I saw I Am Number Four today. It was pretty good actually. I was kind of surprised. I didn’t think it was going to be as good as it was. I mean it wasn’t the best movie in the world but it was alright. My friend took me today and I was glad to hang with her. I haven’t been able too.

"Got nasty blisters from the money she spends."

Though, I have been job hunting with her. She and I are in different situations but in need of s job. I am working my ass off getting applications. I’m turning in a few on Tuesday and hoping for the best. Whish me luck.

'Say goodbye to the lives you make.'

Three months. That’s all I have of school left. I can’t wait. It makes me so excited to know that high school is going to be over. As much as I love the people I hang with I don’t want to take anymore of the classes. I have more classes then I need done anyways.

" Let’s go down. This elevator only goes up to ten. "

I am a little angry at our school. They never do anything to protect our school. If something valuable gets stolen they don’t care at all. They shrug their shoulders (The administrators) and look the other way.

Example?

Our drama kids had eighty dollars for a cast party that was stolen twice. Plus a handful of wallets from their dressing area. The school didn’t care. They listen and then pushed the kids away. What kind of world is this? I mean damn! (The kids know who did it even and the school still won’t bother) We even have security cameras that could see it too. Gah!

" I don’t believe luck. They don’t believe in us. But I just believe in the enemy.'

So I am accepted to the U of U. I have my finical aid done and waiting for that. I feel like I am missing something. But I don’t know what. I also need time to do scholarships. My advice to you is start early. Enough said.
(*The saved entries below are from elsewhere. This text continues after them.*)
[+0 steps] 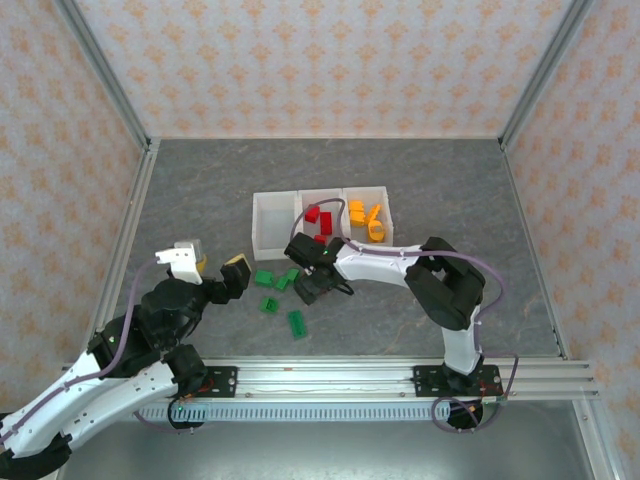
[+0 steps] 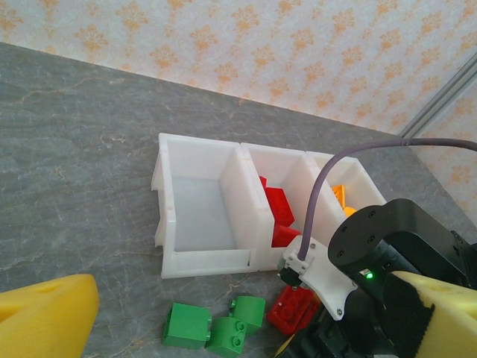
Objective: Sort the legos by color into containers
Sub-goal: Pick up the lego from the center of the table, then place the lego in the container.
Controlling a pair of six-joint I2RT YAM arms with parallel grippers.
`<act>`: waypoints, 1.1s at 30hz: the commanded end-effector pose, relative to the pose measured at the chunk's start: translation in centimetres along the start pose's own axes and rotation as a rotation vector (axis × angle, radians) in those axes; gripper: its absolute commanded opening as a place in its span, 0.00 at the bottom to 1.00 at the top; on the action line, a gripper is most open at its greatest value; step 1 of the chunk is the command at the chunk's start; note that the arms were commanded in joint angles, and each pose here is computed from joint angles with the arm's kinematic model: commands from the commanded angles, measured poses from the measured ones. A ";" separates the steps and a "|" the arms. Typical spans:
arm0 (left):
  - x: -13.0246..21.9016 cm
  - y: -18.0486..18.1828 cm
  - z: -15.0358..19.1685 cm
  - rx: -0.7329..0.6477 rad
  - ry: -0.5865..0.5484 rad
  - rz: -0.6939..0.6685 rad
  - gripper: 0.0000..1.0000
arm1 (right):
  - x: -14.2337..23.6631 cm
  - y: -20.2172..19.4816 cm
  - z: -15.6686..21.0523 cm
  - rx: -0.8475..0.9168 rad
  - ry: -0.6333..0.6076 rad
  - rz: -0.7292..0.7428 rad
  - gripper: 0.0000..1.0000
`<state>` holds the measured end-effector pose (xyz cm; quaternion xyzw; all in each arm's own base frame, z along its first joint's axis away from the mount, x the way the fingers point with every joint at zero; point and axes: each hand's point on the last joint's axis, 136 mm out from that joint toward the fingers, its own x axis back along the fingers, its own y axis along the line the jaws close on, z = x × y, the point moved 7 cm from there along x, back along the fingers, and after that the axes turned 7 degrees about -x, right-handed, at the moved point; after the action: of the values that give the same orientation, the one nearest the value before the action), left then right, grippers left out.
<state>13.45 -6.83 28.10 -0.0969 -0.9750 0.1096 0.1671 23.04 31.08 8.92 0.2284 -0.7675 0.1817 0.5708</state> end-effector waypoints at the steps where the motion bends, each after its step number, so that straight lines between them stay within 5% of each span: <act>1: -0.3 -0.1 0.2 -0.024 -0.001 -0.002 0.99 | -0.7 -0.6 0.5 0.007 0.029 0.059 0.76; 10: -0.5 -0.2 0.3 -0.030 0.007 -0.012 0.99 | 1.4 -1.1 0.5 -0.031 0.000 0.058 0.49; 22: -0.2 0.1 0.1 -0.014 -0.009 -0.016 0.99 | 11.4 -3.6 -5.9 -0.126 -0.313 0.028 0.45; 33: -0.6 0.0 0.4 -0.026 0.012 -0.034 0.99 | 8.1 -7.6 -13.0 -0.259 -0.367 0.032 0.41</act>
<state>13.66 -7.02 27.92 -0.0938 -0.9750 0.1045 0.1721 34.12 29.50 21.27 0.1751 -0.8752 0.0452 0.4486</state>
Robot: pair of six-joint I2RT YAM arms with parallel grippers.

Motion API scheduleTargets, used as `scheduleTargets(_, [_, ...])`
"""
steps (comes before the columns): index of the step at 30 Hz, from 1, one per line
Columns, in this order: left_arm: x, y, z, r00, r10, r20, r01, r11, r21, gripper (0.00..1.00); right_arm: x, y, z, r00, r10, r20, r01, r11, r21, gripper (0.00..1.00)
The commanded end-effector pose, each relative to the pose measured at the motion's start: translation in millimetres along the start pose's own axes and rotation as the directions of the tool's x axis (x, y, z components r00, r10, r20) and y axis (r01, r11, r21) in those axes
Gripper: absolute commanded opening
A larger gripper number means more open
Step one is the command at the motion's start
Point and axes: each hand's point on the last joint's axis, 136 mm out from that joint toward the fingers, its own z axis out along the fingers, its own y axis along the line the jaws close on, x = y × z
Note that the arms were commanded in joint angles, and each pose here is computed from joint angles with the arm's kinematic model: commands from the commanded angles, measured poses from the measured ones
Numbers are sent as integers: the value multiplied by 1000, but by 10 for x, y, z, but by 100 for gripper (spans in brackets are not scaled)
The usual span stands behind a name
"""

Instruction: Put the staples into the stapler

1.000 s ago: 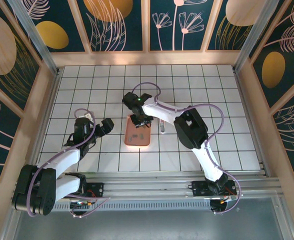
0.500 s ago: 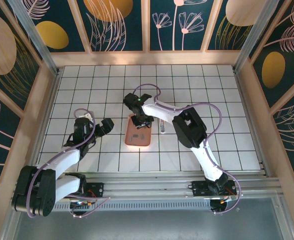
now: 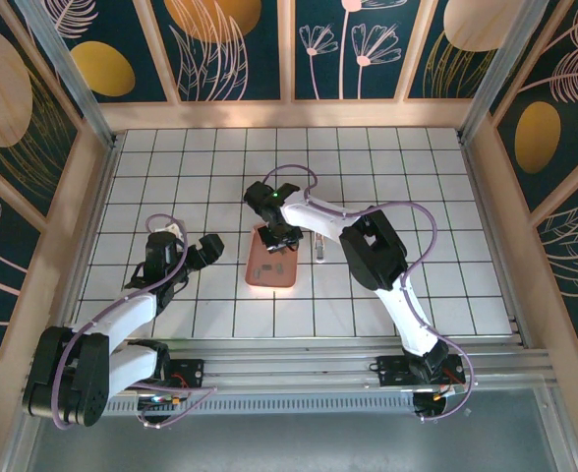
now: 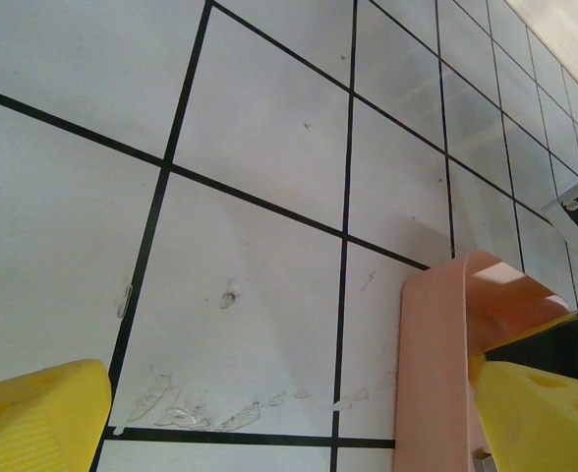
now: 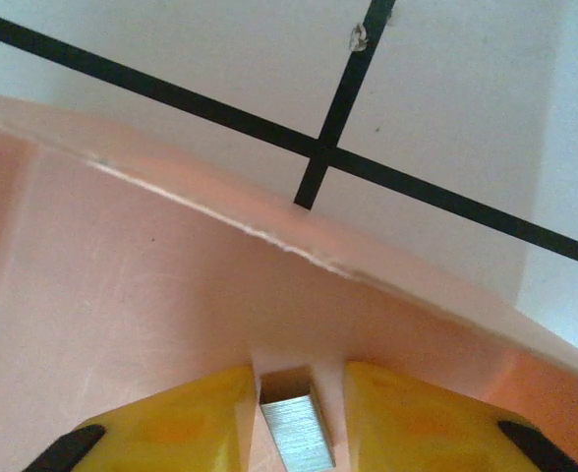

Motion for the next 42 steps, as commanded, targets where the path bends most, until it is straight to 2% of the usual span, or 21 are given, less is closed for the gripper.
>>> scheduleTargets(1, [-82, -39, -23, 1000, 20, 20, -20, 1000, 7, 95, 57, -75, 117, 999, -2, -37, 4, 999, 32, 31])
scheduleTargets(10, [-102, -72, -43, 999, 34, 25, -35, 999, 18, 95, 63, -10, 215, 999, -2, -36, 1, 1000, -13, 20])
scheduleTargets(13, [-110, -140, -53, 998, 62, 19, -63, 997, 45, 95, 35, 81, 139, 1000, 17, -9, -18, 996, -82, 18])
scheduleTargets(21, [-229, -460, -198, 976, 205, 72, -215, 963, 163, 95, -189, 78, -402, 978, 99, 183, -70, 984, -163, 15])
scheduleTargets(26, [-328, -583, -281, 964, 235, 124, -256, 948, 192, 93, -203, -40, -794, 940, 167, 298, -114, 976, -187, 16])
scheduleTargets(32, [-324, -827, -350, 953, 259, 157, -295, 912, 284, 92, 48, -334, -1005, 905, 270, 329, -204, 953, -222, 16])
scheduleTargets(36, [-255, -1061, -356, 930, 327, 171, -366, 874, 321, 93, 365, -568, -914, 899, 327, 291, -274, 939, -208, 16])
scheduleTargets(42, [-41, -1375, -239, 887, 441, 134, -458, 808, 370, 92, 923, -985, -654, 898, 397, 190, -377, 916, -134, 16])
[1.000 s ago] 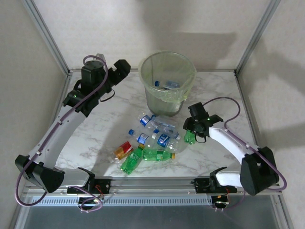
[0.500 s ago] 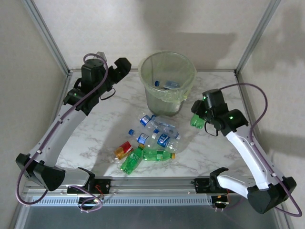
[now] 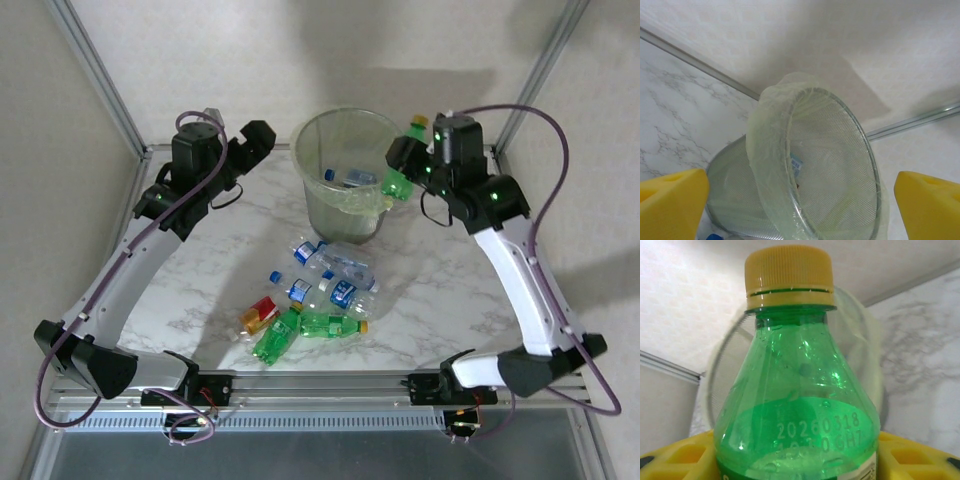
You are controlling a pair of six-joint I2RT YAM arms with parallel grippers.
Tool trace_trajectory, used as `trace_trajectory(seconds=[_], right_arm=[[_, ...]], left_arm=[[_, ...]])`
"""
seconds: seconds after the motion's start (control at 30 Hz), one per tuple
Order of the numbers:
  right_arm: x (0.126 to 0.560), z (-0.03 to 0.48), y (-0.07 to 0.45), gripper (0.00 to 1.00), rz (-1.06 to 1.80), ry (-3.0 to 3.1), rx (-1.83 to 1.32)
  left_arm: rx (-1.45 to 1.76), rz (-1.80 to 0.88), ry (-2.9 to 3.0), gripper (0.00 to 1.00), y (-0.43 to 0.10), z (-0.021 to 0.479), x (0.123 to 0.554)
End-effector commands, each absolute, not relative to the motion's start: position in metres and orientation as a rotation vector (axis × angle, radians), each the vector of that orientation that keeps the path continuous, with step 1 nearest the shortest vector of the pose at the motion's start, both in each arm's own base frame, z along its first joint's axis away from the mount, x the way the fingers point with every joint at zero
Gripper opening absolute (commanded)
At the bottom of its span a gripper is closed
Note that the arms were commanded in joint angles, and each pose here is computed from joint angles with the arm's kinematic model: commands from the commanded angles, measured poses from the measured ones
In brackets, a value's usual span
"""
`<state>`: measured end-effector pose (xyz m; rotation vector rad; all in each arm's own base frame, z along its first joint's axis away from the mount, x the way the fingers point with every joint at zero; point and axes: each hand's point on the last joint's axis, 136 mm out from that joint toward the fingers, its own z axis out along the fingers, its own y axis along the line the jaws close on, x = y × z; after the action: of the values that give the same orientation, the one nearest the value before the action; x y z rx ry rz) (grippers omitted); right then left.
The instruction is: Put the plastic bottles in the bin
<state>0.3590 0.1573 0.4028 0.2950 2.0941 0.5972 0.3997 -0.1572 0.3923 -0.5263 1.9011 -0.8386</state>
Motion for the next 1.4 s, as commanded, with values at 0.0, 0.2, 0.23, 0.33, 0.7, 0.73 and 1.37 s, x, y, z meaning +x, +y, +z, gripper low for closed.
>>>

'Give me a sign. I want to believe."

I need to go to bed. I haven't had a full night of sleep in forever. I keep telling myself I'm going to get a good night of sleep but that fails almost every night. :/

" On your mother's eyes say a prayer. "

I bit more off then I can chew. On March 12 I have clinicals from 6:50 am to 3:00 pm. Then I have out play from 7 pm to 9 pm. I am going to die that day. I know I am. I have a feeling I'm going to need one of those five hour energy shots. -.-' Oh help me.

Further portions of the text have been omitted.